Pohon Winong Keramat Tumbang Timpa Petilasan Ratu Kalinyamat di Jepara

Dian Utoro Aji - detikNews
Kamis, 18 Feb 2021 14:12 WIB
Pohon keramat timpa petilasan Ratu Kalinyamat di Jepara
Pohon keramat timpa petilasan Ratu Kalinyamat di Jepara. (Foto: Dok Kades Tulakan)
Jepara -

Pohon winong keramat di petilasan Ratu Kalinyamat di Desa Tulakan, Kecamatan Donorojo, Kabupaten Jepara, Jawa Tengah, mendadak tumbang. Warga pun belum berani melakukan evakuasi pohon yang menimpa tempat pertapaan Ratu Kalinyamat tersebut.

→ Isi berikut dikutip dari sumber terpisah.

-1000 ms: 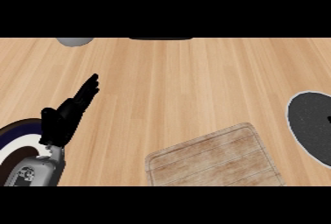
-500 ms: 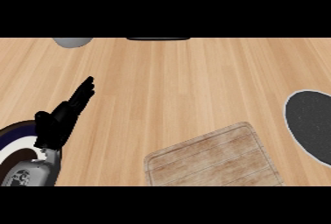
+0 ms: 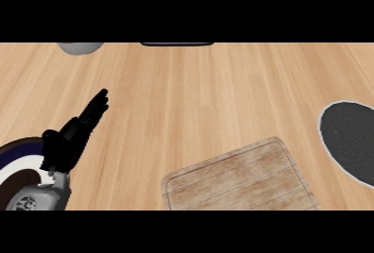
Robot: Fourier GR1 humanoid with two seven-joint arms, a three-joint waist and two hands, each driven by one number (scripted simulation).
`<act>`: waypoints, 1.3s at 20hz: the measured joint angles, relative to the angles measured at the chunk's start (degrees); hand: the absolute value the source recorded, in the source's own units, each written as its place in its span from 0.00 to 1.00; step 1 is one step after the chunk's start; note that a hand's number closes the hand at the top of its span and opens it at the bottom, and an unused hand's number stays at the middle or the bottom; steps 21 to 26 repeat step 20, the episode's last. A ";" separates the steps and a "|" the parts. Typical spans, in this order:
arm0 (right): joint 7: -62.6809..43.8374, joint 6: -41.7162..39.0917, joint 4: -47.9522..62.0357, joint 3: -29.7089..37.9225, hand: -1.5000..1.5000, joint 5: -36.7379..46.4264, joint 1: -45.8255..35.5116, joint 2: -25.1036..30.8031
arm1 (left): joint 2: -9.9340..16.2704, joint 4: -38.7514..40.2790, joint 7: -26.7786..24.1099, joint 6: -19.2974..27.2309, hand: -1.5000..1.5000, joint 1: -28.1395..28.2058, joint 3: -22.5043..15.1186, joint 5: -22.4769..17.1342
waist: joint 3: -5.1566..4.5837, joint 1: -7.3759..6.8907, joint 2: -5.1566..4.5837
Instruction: Pick the cupcake from the cutting board and place it in the pan
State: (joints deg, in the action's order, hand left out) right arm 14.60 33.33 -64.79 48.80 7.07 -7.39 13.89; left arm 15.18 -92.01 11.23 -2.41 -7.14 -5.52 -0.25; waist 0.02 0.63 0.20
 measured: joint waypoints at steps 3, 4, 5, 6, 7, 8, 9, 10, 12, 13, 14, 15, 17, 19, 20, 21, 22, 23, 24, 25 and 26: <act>2.71 -0.56 -7.85 -1.28 0.00 -1.48 5.03 -5.12 | -0.46 0.50 0.01 -0.15 0.50 -0.34 0.20 0.58 | -0.03 0.01 -0.03; 4.01 -0.72 -9.75 -1.60 0.00 -2.00 6.66 -6.79 | -0.53 1.30 -0.67 -0.47 0.50 -0.41 0.42 0.68 | -0.04 -0.01 -0.05; 4.52 -0.73 -11.74 -2.17 0.00 -2.28 8.10 -8.22 | -0.71 0.92 -0.25 -0.43 0.50 -0.65 0.46 1.03 | -0.04 -0.07 -0.07; 5.82 -1.40 -12.67 -2.22 0.00 -3.26 9.40 -9.02 | -0.72 1.23 -0.81 -0.83 0.50 -0.45 0.86 1.00 | -0.03 -0.13 -0.08; 6.81 -0.75 -13.94 -3.96 0.00 -4.65 11.17 -10.04 | -0.87 2.09 -0.81 -0.86 0.50 -1.34 1.24 1.06 | -0.04 -0.08 -0.09; 8.00 -0.22 -15.23 -5.52 0.00 -6.22 13.31 -10.86 | -0.65 1.36 -0.20 -1.32 0.50 -1.08 1.51 0.75 | -0.03 -0.11 -0.08; 8.92 0.29 -16.45 -6.81 0.00 -7.58 15.10 -11.51 | -0.93 0.93 0.49 -1.32 0.50 -1.35 1.41 1.00 | -0.02 -0.14 -0.08; 9.35 1.37 -18.04 -9.41 0.00 -8.89 17.26 -12.01 | -1.06 0.74 1.08 -1.36 0.50 -1.73 1.50 1.05 | -0.02 -0.10 -0.08; 11.83 2.87 -18.24 -12.24 0.00 -11.37 19.42 -12.73 | -1.18 0.92 0.68 -2.22 0.50 -1.45 2.17 0.91 | -0.02 -0.20 -0.10; 11.64 4.43 -20.51 -14.94 0.00 -12.15 21.26 -12.98 | -1.33 1.70 -0.23 -2.29 0.50 -1.41 2.26 1.21 | 0.00 -0.15 -0.11; 12.67 6.41 -21.02 -17.66 0.00 -13.28 22.44 -13.17 | -1.74 2.13 -1.13 -2.08 0.50 -0.91 2.07 1.81 | -0.03 -0.16 -0.11; 14.89 7.51 -20.98 -19.80 0.00 -15.08 24.00 -13.32 | -1.82 2.43 -1.18 -2.22 0.50 -1.10 2.26 1.89 | -0.03 -0.15 -0.11; 16.76 10.67 -22.36 -23.80 0.00 -17.23 26.38 -13.54 | -2.09 1.26 -0.45 -2.54 0.50 -0.53 2.31 2.02 | -0.02 -0.21 -0.11; 19.10 13.05 -22.40 -27.57 0.00 -19.30 27.94 -13.65 | -2.31 0.68 0.33 -2.90 0.50 -0.67 2.55 2.15 | 0.00 -0.25 -0.12; 19.44 13.92 -22.31 -28.40 0.00 -19.93 28.06 -13.69 | -2.63 0.30 0.83 -2.91 0.50 -0.80 2.56 2.41 | -0.01 -0.28 -0.13; 19.44 13.92 -22.31 -28.40 0.00 -19.93 28.06 -13.69 | -2.63 0.30 0.83 -2.91 0.50 -0.80 2.56 2.41 | -0.01 -0.28 -0.13; 19.44 13.92 -22.31 -28.40 0.00 -19.93 28.06 -13.69 | -2.63 0.30 0.83 -2.91 0.50 -0.80 2.56 2.41 | -0.01 -0.28 -0.13; 19.44 13.92 -22.31 -28.40 0.00 -19.93 28.06 -13.69 | -2.63 0.30 0.83 -2.91 0.50 -0.80 2.56 2.41 | -0.01 -0.28 -0.13; 19.44 13.92 -22.31 -28.40 0.00 -19.93 28.06 -13.69 | -2.63 0.30 0.83 -2.91 0.50 -0.80 2.56 2.41 | -0.01 -0.28 -0.13; 19.44 13.92 -22.31 -28.40 0.00 -19.93 28.06 -13.69 | -2.63 0.30 0.83 -2.91 0.50 -0.80 2.56 2.41 | -0.01 -0.28 -0.13; 19.44 13.92 -22.31 -28.40 0.00 -19.93 28.06 -13.69 | -2.63 0.30 0.83 -2.91 0.50 -0.80 2.56 2.41 | -0.01 -0.28 -0.13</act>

"Ya memang betul pohon yang tumbang itu pohon Winong yang terletak di Petilasan pertapaan Ratu Kalinyamat," kata Kepala Desa Tulakan, Budi Sutrisno saat dihubungi detikcom lewat sambungan telepon, Kamis (18/2/2021).

Budi menuturkan pohon tumbang itu terjadi pada Rabu (17/2) kemarin sekitar pukul 06.00 WIB. Pohon yang dipercaya telah berusia ratusan tahun tersebut pun tumbang secara mendadak. "Rabu kemarin pukul 06.00 WIB," ujar dia.

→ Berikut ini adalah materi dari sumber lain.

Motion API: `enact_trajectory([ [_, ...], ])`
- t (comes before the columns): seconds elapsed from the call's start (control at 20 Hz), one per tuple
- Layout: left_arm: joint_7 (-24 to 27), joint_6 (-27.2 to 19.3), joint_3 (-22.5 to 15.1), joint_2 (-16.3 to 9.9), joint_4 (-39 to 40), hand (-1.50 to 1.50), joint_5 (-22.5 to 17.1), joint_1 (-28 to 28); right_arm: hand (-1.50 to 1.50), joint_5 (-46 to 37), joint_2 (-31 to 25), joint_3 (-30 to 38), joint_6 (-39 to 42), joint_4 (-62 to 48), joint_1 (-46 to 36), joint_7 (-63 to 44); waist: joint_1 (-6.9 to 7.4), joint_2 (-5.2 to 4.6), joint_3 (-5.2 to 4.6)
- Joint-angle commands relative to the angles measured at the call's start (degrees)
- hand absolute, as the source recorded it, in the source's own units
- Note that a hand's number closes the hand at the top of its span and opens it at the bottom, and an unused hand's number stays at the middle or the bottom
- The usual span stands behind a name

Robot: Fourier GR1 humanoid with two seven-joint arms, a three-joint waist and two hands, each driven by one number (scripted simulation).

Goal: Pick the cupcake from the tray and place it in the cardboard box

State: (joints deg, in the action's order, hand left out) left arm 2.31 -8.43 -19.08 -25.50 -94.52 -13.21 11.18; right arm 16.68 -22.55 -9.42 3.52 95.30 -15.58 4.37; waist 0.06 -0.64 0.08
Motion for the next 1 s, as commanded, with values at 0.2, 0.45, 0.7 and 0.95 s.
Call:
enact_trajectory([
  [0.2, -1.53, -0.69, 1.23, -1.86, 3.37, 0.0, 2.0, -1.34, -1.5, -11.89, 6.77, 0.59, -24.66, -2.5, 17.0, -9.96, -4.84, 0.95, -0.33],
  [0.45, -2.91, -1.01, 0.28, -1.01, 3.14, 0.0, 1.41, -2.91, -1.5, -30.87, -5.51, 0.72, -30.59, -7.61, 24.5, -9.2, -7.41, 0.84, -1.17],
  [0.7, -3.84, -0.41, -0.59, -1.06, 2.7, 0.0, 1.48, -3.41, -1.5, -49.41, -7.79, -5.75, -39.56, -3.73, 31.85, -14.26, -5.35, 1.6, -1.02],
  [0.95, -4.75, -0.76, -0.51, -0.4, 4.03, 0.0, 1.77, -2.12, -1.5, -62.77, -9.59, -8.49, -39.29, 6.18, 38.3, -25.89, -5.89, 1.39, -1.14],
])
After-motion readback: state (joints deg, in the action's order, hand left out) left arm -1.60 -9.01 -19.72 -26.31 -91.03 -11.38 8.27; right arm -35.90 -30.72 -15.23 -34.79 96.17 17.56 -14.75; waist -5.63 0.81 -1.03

Dia menjelaskan pohon keramat yang tumbang itu memiliki diameter 1,5 meter dan ketinggian pohon tumbang mencapai 8 meter. "Pohon jenisnya Winong usianya ratusan tahun, sudah lama. Diameter 1,5 meter pohonnya dan ketinggiannya ada 8 meter," papar dia.

Budi menjelaskan pohon yang tumbang menimpa lokasi petilasan Ratu Kalinyamat. Konon lokasi tersebut sebagai lokasi pertapaan Ratu Kalinyamat saat tapa wuda (bertapa tanpa busana ketika terjadi konflik suksesi di akhir Kerajaan Demak).

"Posisi menimpa rumah atap petilasan Ratu Kalinyamat. Itu kan pertapa Ratu Kalinyamat saat tapa wuda dulu," terangnya.

Pohon keramat timpa petilasan Ratu Kalinyamat di JeparaPohon keramat timpa petilasan Ratu Kalinyamat di Jepara. (Foto: Dok Kades Tulakan)

Budi menjelaskan saat ini pohon tersebut belum dilakukan evakuasi. Menurutnya hal itu karena warga banyak yang tidak berani, sedangkan dari pemerintah desa masih menunggu instruksi dari Bupati Jepara.

"Belum dievakuasi. Menunggu instruksi Bupati. Bupati meminta jangan dievakuasi dulu. Bupati sudah meninjau tadi pagi. Ini pohon digaris polisi," kata Budi.